Thursday, December 1st, 2016 by Josh Polterock

Matthew Luckie presented some recent topology research results of CAIDA’s NSF-funded Internet interconnection mapping project at the recent ACM 2016 Internet Measurement Conference in Santa Monica, CA. This measurement, data analysis, and software tool development project focused on automatic inference of network boundaries in traceroute. The paper explains why such a conceptually simple task is hard in the real world, and how lack of progress has impeded a wide range of research and development efforts for decades. We developed and validated a method that uses targeted traceroutes, knowledge of traceroute idiosyncrasies, and codification of topological constraints in a structured set of heuristics, to correctly identify interdomain links at the granularity of individual border routers. We limited our scope to those network boundaries we have most confidence we can accurately infer in the presence of inherent sampling bias: interdomain links attached to the network launching the traceroute. We developed a scalable implementation of our algorithm and validated it against ground truth information provided by four networks on 3,277 links, which showed 96.3% – 98.9% of our inferences for these links were correct. With 19 vantage points (VPs) distributed across a large U.S. broadband provider, we used our method to reveal the tremendous density of router-level interconnection between some ASes. For example, in January 2016, we observed 45 router-level links between one large U.S. broadband provider and one of its Tier-1 peers. We also quantified the VP deployment required to observe this ISP’s interdomain connectivity, finding that we needed 17 VPs to observe all 45 links. Our method forms the cornerstone of the system we are now building to map interdomain performance. We released our code as a new module of the open source scamper measurement tool.

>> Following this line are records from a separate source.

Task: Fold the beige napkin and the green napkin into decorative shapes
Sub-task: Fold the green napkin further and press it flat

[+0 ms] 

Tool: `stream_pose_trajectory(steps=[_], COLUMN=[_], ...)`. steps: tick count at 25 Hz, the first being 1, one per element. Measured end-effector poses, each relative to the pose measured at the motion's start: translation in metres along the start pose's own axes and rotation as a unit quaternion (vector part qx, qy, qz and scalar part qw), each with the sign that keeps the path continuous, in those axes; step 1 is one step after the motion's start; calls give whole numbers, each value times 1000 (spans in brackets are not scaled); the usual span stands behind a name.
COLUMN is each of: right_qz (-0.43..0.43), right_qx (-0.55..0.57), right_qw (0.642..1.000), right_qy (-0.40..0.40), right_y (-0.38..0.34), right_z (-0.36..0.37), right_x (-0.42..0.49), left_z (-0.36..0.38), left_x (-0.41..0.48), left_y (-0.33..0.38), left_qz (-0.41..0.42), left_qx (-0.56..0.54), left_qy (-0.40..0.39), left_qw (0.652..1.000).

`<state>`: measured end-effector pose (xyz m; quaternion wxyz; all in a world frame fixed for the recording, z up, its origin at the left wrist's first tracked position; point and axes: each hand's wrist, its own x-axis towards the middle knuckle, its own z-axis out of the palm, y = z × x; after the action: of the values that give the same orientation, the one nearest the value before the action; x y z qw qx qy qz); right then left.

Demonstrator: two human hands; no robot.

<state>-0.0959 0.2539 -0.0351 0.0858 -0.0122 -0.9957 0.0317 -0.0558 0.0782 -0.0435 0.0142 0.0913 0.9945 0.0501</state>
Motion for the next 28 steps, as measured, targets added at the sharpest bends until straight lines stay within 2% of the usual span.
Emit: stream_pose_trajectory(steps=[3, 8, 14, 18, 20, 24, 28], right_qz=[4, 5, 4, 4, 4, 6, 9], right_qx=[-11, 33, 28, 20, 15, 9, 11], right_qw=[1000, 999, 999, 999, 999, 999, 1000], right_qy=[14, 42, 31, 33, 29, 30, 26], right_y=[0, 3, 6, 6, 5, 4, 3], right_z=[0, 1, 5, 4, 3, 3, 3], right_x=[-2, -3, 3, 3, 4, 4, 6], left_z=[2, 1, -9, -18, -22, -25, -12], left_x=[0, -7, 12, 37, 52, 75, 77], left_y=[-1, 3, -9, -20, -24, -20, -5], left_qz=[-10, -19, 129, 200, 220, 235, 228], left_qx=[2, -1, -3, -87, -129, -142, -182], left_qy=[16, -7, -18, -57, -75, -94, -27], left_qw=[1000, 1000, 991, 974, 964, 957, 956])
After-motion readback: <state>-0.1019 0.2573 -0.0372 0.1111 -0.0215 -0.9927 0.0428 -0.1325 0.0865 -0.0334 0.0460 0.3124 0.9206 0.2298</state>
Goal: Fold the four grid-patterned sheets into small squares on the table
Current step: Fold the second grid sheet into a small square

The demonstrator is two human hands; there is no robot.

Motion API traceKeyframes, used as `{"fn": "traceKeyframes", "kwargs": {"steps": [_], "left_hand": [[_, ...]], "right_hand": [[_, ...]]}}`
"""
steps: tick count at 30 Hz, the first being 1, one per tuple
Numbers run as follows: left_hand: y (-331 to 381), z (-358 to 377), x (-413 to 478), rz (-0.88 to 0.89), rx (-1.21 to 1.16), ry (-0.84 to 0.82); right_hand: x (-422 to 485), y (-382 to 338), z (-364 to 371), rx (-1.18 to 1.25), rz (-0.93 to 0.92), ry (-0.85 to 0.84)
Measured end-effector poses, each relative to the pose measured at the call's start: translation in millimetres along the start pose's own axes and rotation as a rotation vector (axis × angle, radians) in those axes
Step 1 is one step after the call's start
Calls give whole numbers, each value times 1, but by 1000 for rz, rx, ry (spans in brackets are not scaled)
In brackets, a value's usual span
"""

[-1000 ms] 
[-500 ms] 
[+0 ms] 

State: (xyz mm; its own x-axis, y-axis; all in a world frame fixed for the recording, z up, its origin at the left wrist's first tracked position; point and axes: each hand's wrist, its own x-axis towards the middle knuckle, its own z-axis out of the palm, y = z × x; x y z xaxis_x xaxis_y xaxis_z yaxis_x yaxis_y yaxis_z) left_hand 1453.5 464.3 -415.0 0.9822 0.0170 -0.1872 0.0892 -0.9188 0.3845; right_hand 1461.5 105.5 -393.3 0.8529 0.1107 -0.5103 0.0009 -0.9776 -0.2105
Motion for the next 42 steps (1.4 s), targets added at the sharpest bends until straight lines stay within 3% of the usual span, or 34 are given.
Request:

Our approach begins with assembling routing and addressing data used to inform data collection and analysis. Then, we deploy an efficient variant of traceroute to trace the path from each VP to every routed prefix observed in the global BGP routing system. We apply alias resolution techniques to infer routers and point-to-point links used for interdomain interconnection. We then use this collected data to assemble constraints that guide our execution of heuristics to infer router ownership.

The data collected on the Ark infrastructure using this new methodology to construct an improved router-level map will provide input for development of applications and experiments in several research areas including studies on interdomain congestion, better solutions for AS path prediction and development of a reliable tool for AS-level traceroute.

This work was supported by NSF-funded grant: CNS-1414177, and the DHS S&T contracts N66001-12-C-0130 and HHSP 233201600012C.